If we're talking about a mental state, sure. If she gets frustrated by Holm's elusiveness, gets too rowdy and begins chasing her with her hands down and chin up, off-balance, the way Rousey did in her last fight against Bethe Correia, she stands a good chance of getting clipped.

Unlike most MMA fighters, Holm is good at cutting angles on her feet. Opponents charging at her in a wide-open fashion, even Rousey, will get touched up with punches and kicks.

So, no-doubt Rousey wants to keep her mind calm, but her body had better move with a sense of urgency. If Rousey isn't across the cage from Holm, she needs to be in the striker's face.

Rousey has very fast hands and knees, but she likely doesn't yet have the striking acumen to sit on the outside patiently and figure out Holm. If she attempts that, that's where Holm will pick up on her mistakes and have a chance to pick her apart with punches and kicks.

Also, Rousey isn't a patient fighter -- she's trained to go for the kill, and that's an attitude that suits her grappling strengths. It doesn't seem in Rousey's DNA to "out-patient" Holm, who likely would be content to wait out a point-fighting five rounds, unlike Rousey's previous opponents.

Perhaps more than with any other opponent she's ever previously fought, Rousey needs to storm Holm out the gate and get to the clinch. Rousey has a good chin when she's on the attack.

So, if Holm is able to land a shot or two as Rousey comes in, the champ will probably survive and then be in position to make Holm pay for them. Rousey pointed out in the interview that Holm has a 100 percent takedown defense in her MMA fights.

Even if that's true, it is pretty much irrelevent, as Holm has never faced anyone with anything near the takedown ability of Rousey. If the champ gets ahold of the boxer, she will put her down.

Once on the mat, we have no particular reason to believe that Holm will survive there, or be able to get up. Rousey has faced fantastic submission grapplers already and finished all of them quickly.

Rousey is probably too smart to not know all of this -- that her best chance to beat Holm is to waste no time getting in her face -- so why then might she be sending out messages to the contrary? I'm guessing misdirection has something to do with it.

A basic principle of battle has always been to "mystify, mislead, and surprise the enemy," as Sun Tzu wrote. Rousey has always marched forward aggressively for just about every second of every fight.
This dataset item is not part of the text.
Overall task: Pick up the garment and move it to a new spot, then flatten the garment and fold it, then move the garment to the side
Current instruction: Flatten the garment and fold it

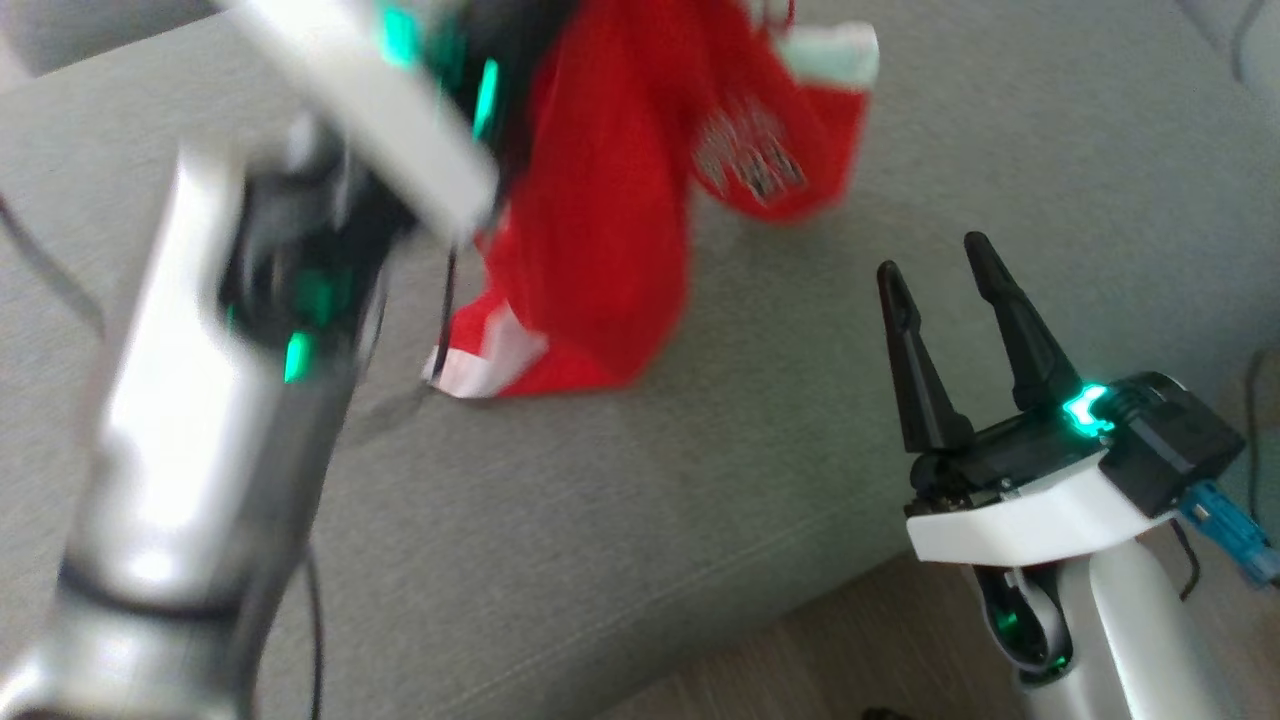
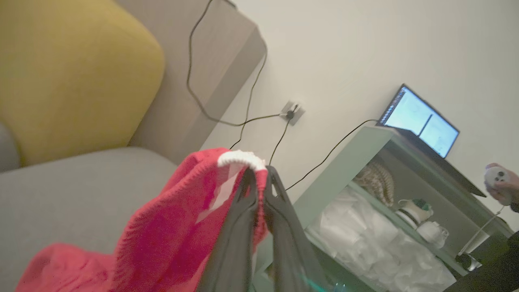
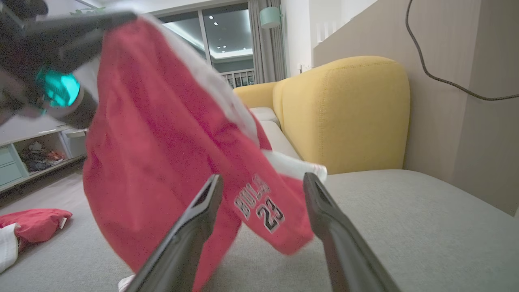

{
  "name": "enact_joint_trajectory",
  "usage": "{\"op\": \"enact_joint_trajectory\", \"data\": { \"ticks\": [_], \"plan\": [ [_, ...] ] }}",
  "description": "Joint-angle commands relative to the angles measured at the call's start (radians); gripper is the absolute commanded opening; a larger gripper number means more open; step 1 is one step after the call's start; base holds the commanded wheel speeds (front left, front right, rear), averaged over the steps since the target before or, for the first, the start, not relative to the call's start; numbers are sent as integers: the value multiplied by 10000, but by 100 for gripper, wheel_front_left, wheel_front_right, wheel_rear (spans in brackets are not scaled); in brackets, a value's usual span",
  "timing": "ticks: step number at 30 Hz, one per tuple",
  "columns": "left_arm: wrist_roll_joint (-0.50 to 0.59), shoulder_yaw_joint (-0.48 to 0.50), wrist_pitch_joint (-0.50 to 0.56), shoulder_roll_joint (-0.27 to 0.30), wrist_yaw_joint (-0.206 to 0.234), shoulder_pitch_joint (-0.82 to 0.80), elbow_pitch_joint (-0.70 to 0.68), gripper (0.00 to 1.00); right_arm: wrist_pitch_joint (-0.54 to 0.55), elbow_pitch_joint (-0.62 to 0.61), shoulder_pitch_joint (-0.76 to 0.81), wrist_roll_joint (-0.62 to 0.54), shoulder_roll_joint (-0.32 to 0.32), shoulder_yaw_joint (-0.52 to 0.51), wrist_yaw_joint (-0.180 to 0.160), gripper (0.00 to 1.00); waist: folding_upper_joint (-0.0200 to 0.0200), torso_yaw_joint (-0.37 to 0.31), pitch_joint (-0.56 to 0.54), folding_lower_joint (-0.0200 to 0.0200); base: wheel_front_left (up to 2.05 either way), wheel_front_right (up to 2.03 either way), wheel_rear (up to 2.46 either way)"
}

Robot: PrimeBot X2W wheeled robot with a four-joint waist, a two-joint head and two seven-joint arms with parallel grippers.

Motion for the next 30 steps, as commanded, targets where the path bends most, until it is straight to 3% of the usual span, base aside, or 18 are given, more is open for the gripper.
{"op": "enact_joint_trajectory", "data": {
  "ticks": [1,6,10,18,23,24,25,26,27,30],
  "plan": [
    [-28,306,62,822,-61,1114,-709,0,-92,-293,47,-100,11,123,0,100,0,445,-168,0,0,0,0],
    [587,217,-975,2014,-85,4496,-1149,0,-92,-174,175,-481,11,48,0,100,0,1221,-214,0,0,0,0],
    [1144,-287,-2356,2518,-96,6186,-1043,0,-92,221,243,-638,11,124,0,100,0,1810,-203,0,0,0,0],
    [1458,-1999,-5088,3035,-100,6847,-835,0,-92,1754,111,-901,11,296,0,100,0,2707,-453,0,0,0,0],
    [1344,-2719,-5806,3283,-100,6748,-423,0,-92,2655,-119,-876,11,245,0,100,0,2834,-614,0,0,0,0],
    [1279,-2900,-5894,3332,-100,6707,-335,15,-92,2775,-185,-886,11,245,0,100,0,2847,-661,0,0,0,0],
    [1172,-3042,-5974,3363,-100,6670,-256,39,-92,2866,-231,-889,11,249,0,100,0,2851,-693,0,0,0,0],
    [1023,-3165,-6032,3378,-100,6628,-191,80,-92,2933,-265,-887,11,251,0,100,0,2851,-719,0,0,0,0],
    [893,-3282,-6080,3398,-100,6562,-148,100,-92,2981,-289,-883,11,254,0,100,0,2846,-745,0,0,0,0],
    [614,-3662,-6177,3528,-101,6302,-107,100,-92,3026,-287,-869,11,287,0,100,0,2793,-799,0,0,0,0]
  ]
}}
By feigning some level of fear of Holm, the judoka can potentially throw off Holm's expectations. There's no guarantee that such a tactic would work against an experienced combatant like Holm, but if there's even a small chance that she could be lulled into a false expectation of a slower-paced fight, the misdirection from Rousey leading up to Saturday's fight will have paid off.

Surprise is one of battle's greatest weapons, and wars are sometimes won in inches. At this high level of MMA, sometimes it is the smallest advantages that make the biggest differences.